# What the exercise asks
Check each line of the listing below for the string "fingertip", and copy the ones that have it.
....................
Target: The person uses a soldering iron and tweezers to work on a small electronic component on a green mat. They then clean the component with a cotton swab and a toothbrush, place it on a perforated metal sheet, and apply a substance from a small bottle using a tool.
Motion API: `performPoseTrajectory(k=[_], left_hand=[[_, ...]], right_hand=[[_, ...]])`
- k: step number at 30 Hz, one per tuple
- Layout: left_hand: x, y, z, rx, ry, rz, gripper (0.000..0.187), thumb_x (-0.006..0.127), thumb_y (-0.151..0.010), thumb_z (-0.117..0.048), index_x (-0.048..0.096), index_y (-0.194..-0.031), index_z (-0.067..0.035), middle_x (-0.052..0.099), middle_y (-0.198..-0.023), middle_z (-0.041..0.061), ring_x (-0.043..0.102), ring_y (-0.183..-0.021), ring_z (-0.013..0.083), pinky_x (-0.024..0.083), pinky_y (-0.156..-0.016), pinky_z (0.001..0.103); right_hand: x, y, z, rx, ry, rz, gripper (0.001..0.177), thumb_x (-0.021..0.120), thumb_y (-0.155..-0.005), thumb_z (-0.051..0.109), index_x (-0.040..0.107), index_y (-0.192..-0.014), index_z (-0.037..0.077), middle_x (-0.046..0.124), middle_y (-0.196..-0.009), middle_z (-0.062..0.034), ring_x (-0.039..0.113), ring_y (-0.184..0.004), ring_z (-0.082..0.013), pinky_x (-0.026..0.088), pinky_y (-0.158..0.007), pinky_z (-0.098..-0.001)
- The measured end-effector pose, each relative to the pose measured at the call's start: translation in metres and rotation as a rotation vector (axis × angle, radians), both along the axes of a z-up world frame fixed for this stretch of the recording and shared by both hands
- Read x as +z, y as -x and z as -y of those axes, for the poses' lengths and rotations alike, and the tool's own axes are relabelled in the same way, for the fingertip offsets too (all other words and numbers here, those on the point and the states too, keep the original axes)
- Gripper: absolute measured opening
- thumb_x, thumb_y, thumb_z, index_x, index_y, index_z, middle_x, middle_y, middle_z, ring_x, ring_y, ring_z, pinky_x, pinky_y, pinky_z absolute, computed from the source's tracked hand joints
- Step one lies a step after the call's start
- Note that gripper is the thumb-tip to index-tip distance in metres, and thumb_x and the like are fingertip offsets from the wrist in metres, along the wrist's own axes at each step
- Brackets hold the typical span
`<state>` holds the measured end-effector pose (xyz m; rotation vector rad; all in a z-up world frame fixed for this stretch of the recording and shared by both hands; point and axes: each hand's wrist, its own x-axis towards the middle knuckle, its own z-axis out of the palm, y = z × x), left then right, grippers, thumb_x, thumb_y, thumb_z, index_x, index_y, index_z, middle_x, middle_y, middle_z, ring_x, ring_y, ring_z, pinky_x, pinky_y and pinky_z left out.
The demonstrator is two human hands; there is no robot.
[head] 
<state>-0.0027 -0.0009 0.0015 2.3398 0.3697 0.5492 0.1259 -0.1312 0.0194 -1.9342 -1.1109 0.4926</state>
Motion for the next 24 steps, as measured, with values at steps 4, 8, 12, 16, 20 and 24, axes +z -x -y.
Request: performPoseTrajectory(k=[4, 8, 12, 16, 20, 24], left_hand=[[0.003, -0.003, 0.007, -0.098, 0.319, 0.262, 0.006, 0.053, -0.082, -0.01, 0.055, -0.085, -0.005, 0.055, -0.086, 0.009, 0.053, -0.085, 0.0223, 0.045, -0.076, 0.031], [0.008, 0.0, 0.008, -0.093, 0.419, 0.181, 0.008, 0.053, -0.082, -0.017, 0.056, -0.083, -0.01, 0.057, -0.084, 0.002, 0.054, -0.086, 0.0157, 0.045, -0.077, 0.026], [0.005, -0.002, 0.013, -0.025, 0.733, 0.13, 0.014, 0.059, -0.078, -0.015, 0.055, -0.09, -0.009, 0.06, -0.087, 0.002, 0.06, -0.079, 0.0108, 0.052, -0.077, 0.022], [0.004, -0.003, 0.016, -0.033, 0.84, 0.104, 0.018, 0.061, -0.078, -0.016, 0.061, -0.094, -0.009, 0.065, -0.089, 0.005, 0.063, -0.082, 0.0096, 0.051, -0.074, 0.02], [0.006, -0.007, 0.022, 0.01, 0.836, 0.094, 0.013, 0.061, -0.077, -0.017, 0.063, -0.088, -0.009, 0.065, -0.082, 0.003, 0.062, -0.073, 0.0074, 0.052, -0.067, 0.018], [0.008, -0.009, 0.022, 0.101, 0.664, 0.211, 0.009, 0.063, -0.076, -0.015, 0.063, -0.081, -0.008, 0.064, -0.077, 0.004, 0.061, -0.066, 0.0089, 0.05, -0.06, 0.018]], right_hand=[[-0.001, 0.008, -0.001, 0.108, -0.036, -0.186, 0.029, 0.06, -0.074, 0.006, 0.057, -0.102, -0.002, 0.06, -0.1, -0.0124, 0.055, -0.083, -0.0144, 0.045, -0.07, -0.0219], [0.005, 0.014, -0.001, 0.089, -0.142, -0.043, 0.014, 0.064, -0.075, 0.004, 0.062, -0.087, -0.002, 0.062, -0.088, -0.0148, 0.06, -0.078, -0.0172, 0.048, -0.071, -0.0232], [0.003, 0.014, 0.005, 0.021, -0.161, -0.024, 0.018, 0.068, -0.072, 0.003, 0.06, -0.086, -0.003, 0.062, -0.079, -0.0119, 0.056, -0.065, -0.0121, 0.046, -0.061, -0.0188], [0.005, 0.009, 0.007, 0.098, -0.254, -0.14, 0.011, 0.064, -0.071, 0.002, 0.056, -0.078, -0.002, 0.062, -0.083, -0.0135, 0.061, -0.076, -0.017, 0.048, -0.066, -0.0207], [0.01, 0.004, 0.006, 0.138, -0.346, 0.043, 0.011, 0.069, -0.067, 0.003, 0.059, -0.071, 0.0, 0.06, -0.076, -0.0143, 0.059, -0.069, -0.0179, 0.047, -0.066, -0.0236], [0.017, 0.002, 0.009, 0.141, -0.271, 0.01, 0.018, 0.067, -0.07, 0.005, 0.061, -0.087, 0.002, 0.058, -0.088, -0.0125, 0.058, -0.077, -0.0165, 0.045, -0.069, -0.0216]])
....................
# Finished exercise
- Read x as +z, y as -x and z as -y of those axes, for the poses' lengths and rotations alike, and the tool's own axes are relabelled in the same way, for the fingertip offsets too (all other words and numbers here, those on the point and the states too, keep the original axes)
- Note that gripper is the thumb-tip to index-tip distance in metres, and thumb_x and the like are fingertip offsets from the wrist in metres, along the wrist's own axes at each step

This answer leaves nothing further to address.